Which fire are you fanning?

Kim Yaris
3 min readJul 24, 2020

Recently, I had one of those quintessentially infuriating bureaucratic experiences where I went to a local lab for a blood test, checked in on the automated kiosk, and sat down and waited for my name to be called. The screen in the waiting room estimated my wait time to be eight minutes. Twenty minutes later, I was summoned by a human to whom I handed my paperwork. She glanced at what was written on the page, looked at me and said, “Oh, I’m sorry. We don’t do this test here.” She then handed me a paper with three other locations that do and sent me on my way.

I shook my head as I walked out of the office and thought to myself, “That’s ridiculous!”

On the very same day that this event happened, I also thought it was “ridiculous” when some guy missed hitting my car by two inches as he cut over three lanes of traffic to get to the left lane. Later that same evening, my son told me he received an email saying that he couldn’t work two jobs on campus as previously told and to that, too, I responded, “That’s ridiculous.” As these words rolled off my tongue for the umpteenth time in the same day, I had to step back and ask: Why do I have such a disproportionate level of ridiculousness in my life?

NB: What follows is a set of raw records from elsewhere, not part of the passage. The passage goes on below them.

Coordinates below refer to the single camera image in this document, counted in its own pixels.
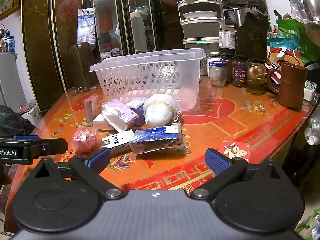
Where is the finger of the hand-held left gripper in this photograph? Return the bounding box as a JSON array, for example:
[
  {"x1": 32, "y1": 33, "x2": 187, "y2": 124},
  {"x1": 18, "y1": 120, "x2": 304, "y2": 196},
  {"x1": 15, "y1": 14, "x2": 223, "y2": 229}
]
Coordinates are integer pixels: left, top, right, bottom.
[
  {"x1": 0, "y1": 135, "x2": 42, "y2": 142},
  {"x1": 30, "y1": 138, "x2": 69, "y2": 159}
]

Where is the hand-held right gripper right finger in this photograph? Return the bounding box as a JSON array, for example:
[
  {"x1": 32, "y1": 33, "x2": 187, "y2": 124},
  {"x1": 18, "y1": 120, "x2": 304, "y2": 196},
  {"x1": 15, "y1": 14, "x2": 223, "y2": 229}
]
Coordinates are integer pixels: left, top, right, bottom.
[{"x1": 190, "y1": 148, "x2": 282, "y2": 202}]

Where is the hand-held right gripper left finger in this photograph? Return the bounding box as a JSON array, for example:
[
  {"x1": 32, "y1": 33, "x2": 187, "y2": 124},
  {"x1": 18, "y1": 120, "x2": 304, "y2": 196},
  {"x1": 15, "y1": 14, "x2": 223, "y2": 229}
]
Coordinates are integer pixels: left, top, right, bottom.
[{"x1": 32, "y1": 147, "x2": 125, "y2": 201}]

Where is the red envelope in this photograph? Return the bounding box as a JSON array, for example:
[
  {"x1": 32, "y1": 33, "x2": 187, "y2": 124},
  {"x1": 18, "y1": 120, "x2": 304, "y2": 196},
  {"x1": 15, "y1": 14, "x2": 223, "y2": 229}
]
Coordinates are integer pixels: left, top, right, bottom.
[{"x1": 218, "y1": 140, "x2": 251, "y2": 165}]

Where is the white and black cigarette pack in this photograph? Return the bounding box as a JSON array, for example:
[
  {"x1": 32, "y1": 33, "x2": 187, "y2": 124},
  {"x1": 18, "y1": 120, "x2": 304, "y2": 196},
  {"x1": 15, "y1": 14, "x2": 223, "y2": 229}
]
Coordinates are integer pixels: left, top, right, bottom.
[{"x1": 101, "y1": 129, "x2": 135, "y2": 158}]

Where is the pink candy bag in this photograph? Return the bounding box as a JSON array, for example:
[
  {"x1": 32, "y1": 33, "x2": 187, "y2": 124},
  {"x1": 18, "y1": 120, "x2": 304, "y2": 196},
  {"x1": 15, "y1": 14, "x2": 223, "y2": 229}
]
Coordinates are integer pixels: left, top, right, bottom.
[{"x1": 71, "y1": 126, "x2": 98, "y2": 153}]

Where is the purple tissue packet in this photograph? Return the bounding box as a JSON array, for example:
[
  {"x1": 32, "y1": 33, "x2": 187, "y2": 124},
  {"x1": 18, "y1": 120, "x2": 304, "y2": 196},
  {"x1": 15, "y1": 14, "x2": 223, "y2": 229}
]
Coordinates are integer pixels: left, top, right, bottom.
[{"x1": 102, "y1": 99, "x2": 139, "y2": 132}]

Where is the small red box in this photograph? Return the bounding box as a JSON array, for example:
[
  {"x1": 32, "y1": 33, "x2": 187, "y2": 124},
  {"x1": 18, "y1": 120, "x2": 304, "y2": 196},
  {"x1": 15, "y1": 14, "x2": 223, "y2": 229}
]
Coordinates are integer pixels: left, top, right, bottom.
[{"x1": 84, "y1": 95, "x2": 102, "y2": 127}]

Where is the blue box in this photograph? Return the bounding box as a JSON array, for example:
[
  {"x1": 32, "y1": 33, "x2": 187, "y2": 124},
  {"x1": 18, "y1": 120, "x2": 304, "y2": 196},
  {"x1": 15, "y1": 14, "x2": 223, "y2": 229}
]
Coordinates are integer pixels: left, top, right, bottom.
[{"x1": 129, "y1": 124, "x2": 187, "y2": 155}]

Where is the purple box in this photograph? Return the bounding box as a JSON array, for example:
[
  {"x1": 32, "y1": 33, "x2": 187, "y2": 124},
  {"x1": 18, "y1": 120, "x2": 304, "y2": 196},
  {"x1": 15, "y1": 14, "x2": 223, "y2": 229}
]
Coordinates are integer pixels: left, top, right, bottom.
[{"x1": 125, "y1": 97, "x2": 148, "y2": 126}]

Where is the clear plastic basket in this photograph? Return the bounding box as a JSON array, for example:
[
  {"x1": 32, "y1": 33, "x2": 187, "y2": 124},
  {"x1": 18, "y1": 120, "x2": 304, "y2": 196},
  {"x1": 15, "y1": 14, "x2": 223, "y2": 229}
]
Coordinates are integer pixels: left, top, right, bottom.
[{"x1": 89, "y1": 48, "x2": 207, "y2": 112}]

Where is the dark cloth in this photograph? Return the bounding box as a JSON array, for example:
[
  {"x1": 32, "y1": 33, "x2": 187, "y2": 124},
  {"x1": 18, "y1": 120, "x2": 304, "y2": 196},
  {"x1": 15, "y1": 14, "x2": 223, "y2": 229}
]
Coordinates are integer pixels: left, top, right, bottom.
[{"x1": 0, "y1": 104, "x2": 36, "y2": 136}]

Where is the white cardboard box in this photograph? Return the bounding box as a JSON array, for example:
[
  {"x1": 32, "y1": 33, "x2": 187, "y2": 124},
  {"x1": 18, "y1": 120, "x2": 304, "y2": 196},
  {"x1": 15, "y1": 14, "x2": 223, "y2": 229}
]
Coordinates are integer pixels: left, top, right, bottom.
[{"x1": 21, "y1": 104, "x2": 41, "y2": 127}]

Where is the white refrigerator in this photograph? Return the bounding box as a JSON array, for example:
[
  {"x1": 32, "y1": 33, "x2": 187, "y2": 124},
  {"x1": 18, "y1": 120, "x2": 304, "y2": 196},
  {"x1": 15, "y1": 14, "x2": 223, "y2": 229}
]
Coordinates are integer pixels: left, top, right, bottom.
[{"x1": 0, "y1": 52, "x2": 27, "y2": 113}]

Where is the glass jar with blue lid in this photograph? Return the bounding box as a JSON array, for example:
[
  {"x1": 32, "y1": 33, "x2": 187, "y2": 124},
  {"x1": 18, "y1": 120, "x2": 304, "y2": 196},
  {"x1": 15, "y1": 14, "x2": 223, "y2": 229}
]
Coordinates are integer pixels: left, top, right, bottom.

As I thought about this question, I thought back to what had happened at the lab, on the road, and in the privacy of my own home and at first, they seemed to have absolutely nothing at all in common. So I thought again about each of these individual experiences.

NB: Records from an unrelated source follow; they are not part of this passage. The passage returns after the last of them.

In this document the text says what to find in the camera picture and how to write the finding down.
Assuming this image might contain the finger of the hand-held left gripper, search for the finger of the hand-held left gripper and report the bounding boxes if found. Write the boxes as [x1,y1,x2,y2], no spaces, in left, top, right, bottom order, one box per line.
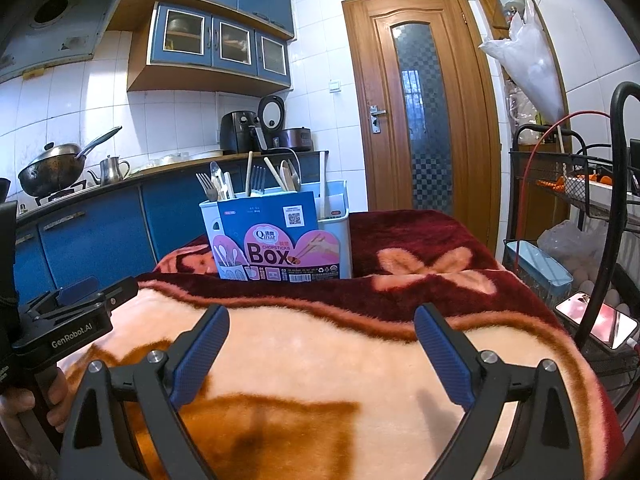
[22,275,102,317]
[97,276,140,311]

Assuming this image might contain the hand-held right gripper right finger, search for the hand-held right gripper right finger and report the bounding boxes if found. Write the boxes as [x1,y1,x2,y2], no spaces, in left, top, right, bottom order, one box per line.
[414,304,585,480]

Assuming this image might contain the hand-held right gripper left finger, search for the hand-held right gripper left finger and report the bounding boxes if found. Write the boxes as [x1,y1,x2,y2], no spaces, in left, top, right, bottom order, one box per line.
[59,304,230,480]

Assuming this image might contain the beige plastic spoon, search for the beige plastic spoon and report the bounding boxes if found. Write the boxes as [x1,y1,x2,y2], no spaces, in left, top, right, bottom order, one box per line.
[280,160,302,192]

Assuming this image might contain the person's left hand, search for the person's left hand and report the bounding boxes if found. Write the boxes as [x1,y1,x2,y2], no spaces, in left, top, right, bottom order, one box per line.
[0,367,69,461]

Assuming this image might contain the blue base cabinet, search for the blue base cabinet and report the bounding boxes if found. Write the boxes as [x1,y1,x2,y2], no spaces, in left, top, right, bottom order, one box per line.
[0,150,328,311]

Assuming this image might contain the gas stove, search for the gas stove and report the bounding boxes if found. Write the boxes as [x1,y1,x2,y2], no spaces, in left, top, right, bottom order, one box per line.
[35,182,89,206]

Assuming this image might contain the steel kettle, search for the steel kettle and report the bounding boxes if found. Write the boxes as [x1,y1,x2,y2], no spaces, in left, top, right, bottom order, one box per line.
[89,156,132,185]

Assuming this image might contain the black wok with lid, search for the black wok with lid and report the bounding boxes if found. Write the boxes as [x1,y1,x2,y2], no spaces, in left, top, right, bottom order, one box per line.
[17,126,123,198]

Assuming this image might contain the light blue plastic box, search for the light blue plastic box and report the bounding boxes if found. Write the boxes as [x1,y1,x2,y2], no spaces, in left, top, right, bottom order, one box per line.
[505,240,575,307]

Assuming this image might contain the white dishes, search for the white dishes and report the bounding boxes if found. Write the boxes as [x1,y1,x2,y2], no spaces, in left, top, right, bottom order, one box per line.
[135,150,224,171]

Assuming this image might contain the smartphone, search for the smartphone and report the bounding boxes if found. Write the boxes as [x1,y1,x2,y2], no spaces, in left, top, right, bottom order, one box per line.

After going to the lab, I thought, “They should post the tests they don’t do. They should have told me.”

After the guy cut me off, I thought, “He should be paying better attention. He should drive more carefully.”

And after my son shared his frustration about his on campus jobs, I said, “They should really get their act together.”

And it was when I looked at these experiences side-by-side that I saw the commonality: my response.

In life, a lot happens that is beyond our control; yet how we respond is always the one thing we can control. Imagine if, after my experience at the lab, I said, “Lucky me! I found the extra ten minutes I needed to write my friend a birthday card!” And after the guy cut me off in traffic, I thought, “Phew! I am so grateful to be safe!” And when my son told me about his job, I said, “Isn’t it wonderful that you get to work on campus!” Instead of complaining about the disproportionate level of ridiculousness in my life, I’d be celebrating my good fortune.

If you find yourself feeling like you have an unfair share of something that you don’t want in your life-relationship dysfunction, family drama, disappointment, absurdity-step back and ask yourself these questions:

  • Is this as __________as it seems? (Insert adjective of your choice, e.g. dysfunctional, dramatic, disappointing, absurd, etc.)
  • Are there other, more positive, words that you could use to describe or respond to this?
  • How could changing your language impact how you feel?

The words you use to describe and respond to your experiences are like air for a fire. Some fan the embers until they glow and warm us from the inside out. While others fuel a fire so hot that you wince in pain from the heat. When your fire begins to scorch, remember this: you can always put it out. How? Deprive it of air.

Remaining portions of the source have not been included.